Workers' Comp Law Center (WCLC): What happened to some of the workers at the plant in Piketon, Ohio?

Philip Fulton (PF): They were involved in the building of nuclear weapons and were unknowingly exposed to dangerous levels of radiation.  The basis of each widow's claim is that her husband "died from and as a result, or his death was accelerated as a result, of his workplace activities and unknowing exposures to various toxic substances, chemical substances and radiation exposure" at the plant.  A majority of husbands died before 2000.  The significance of this date is that it was only in 2000, with congressional passage of the Energy Employees Occupational Illness Compensation Program Act, that the government, for the first time, publicly recognized that nuclear weapons workers during the Cold War were put at risk without their knowledge or consent.  Previously, although an unusual number of such workers developed cancer, the government denied any liability or any exposure of its workers to cancer-causing agents.

WCLC: Who are you representing in this case?

PF: I am representing some of the employees but also many widows of employees who developed cancer due to this radiation exposure.

WCLC: Why should the two-year statute of limitations be waived in this case?
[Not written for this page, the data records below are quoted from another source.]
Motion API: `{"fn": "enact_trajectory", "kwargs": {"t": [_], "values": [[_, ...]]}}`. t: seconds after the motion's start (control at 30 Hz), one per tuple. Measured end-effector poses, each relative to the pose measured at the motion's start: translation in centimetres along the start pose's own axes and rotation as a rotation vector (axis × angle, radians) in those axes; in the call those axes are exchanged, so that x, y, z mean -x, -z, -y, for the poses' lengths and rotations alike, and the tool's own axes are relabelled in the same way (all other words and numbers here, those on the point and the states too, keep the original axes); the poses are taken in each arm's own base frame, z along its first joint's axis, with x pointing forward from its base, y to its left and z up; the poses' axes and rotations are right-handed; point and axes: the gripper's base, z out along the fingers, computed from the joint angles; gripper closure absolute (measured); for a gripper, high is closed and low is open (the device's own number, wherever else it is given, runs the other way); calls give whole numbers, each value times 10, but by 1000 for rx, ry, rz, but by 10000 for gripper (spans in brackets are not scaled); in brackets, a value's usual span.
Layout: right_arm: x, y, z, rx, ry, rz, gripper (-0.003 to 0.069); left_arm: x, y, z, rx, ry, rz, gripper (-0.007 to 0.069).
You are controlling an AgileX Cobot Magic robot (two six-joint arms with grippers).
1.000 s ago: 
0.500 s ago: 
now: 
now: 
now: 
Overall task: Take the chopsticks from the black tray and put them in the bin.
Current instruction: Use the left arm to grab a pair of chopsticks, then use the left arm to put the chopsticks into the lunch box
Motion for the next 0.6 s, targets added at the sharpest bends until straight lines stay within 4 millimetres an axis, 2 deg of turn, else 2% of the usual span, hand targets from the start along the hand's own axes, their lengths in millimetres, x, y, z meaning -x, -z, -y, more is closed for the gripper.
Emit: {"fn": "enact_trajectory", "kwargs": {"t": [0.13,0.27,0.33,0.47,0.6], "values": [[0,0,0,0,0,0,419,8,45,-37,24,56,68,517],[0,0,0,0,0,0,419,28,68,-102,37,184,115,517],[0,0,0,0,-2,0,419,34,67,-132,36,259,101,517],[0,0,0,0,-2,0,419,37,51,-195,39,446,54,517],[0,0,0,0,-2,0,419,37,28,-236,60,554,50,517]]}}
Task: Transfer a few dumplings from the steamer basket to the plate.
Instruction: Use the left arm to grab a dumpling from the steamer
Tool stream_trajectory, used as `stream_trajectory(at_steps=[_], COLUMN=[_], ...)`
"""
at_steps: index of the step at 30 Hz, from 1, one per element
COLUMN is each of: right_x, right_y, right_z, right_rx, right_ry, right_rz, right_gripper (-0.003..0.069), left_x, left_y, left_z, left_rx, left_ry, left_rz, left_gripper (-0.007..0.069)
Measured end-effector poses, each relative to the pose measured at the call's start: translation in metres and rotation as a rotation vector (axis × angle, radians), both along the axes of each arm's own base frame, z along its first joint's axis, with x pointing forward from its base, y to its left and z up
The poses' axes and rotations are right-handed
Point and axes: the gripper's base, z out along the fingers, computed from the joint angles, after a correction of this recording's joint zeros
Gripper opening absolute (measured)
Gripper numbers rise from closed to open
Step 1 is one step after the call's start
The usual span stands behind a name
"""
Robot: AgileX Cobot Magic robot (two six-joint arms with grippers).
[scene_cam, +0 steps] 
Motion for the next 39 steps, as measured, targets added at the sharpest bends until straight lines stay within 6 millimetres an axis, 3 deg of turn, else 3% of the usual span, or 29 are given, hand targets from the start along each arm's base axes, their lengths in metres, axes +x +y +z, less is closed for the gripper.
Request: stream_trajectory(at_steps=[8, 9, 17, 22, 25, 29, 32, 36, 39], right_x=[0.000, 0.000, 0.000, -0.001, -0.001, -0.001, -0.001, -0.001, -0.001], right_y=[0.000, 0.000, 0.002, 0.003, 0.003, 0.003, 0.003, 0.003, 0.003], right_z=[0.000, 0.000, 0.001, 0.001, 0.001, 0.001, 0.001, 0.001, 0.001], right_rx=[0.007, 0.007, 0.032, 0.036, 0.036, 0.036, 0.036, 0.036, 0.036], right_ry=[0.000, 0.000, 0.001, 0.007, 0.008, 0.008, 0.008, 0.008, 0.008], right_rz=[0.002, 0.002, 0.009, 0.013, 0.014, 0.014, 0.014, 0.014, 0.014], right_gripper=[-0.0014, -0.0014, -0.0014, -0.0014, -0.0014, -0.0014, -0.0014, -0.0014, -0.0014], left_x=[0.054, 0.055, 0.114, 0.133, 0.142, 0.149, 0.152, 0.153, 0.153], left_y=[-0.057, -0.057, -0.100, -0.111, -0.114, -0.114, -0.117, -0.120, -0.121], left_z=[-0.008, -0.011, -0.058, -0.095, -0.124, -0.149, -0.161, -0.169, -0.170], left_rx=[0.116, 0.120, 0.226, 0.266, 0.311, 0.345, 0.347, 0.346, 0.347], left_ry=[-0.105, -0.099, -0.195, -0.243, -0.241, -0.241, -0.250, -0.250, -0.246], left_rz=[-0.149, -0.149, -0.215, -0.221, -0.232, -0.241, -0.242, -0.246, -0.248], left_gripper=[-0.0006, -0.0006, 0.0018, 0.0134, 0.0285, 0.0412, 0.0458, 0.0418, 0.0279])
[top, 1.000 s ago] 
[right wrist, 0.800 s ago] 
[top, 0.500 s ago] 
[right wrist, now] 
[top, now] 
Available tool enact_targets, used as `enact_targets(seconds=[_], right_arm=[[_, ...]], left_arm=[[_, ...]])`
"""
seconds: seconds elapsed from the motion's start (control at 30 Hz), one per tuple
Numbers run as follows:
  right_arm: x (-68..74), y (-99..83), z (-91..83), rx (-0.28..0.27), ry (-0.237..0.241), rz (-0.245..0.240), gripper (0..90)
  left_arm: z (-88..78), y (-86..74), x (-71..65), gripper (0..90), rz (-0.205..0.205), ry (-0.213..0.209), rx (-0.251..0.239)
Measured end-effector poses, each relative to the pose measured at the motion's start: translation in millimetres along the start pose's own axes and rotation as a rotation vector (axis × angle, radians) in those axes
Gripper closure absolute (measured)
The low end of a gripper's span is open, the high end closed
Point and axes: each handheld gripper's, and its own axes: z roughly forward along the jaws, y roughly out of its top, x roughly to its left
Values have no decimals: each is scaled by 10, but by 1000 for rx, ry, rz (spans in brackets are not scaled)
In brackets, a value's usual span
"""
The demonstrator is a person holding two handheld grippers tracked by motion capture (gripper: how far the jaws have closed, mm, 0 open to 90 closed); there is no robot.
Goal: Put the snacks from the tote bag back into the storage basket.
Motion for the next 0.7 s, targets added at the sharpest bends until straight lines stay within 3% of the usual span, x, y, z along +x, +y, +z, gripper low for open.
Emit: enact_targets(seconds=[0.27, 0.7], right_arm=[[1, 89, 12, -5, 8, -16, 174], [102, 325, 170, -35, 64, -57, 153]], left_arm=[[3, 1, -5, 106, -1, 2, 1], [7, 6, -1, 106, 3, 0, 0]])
PF: Because the Federal government both withheld information regarding their exposure as well as denied any liability, even if someone believed there could be a relationship between the employment environment and their cancer, they were stone-walled from knowing anything about their exposures.  In addition, they were prohibited from telling their spouses what they did at work.  Thus, we believe the Ohio Bureau of Workers' Compensation should be estopped from using the two-year statute of limitations and that a discovery exception should apply.

WCLC: What were the reasons given by Ohio Industrial Commission to deny the claims?

PF: The Ohio IC simply refused to accept any equitable defenses, i.e., an equitable tolling of the statute of limitations and an estoppel from using that statute in the face of the government's knowing and intentional withholding of information regarding the radiation exposure from the decedents and their families.  Instead, the IC stood behind the two-year statute of limitations.

WCLC: What are the next steps for your clients?

PF: We are presently waiting for the Ohio Attorney General to respond to our court filings.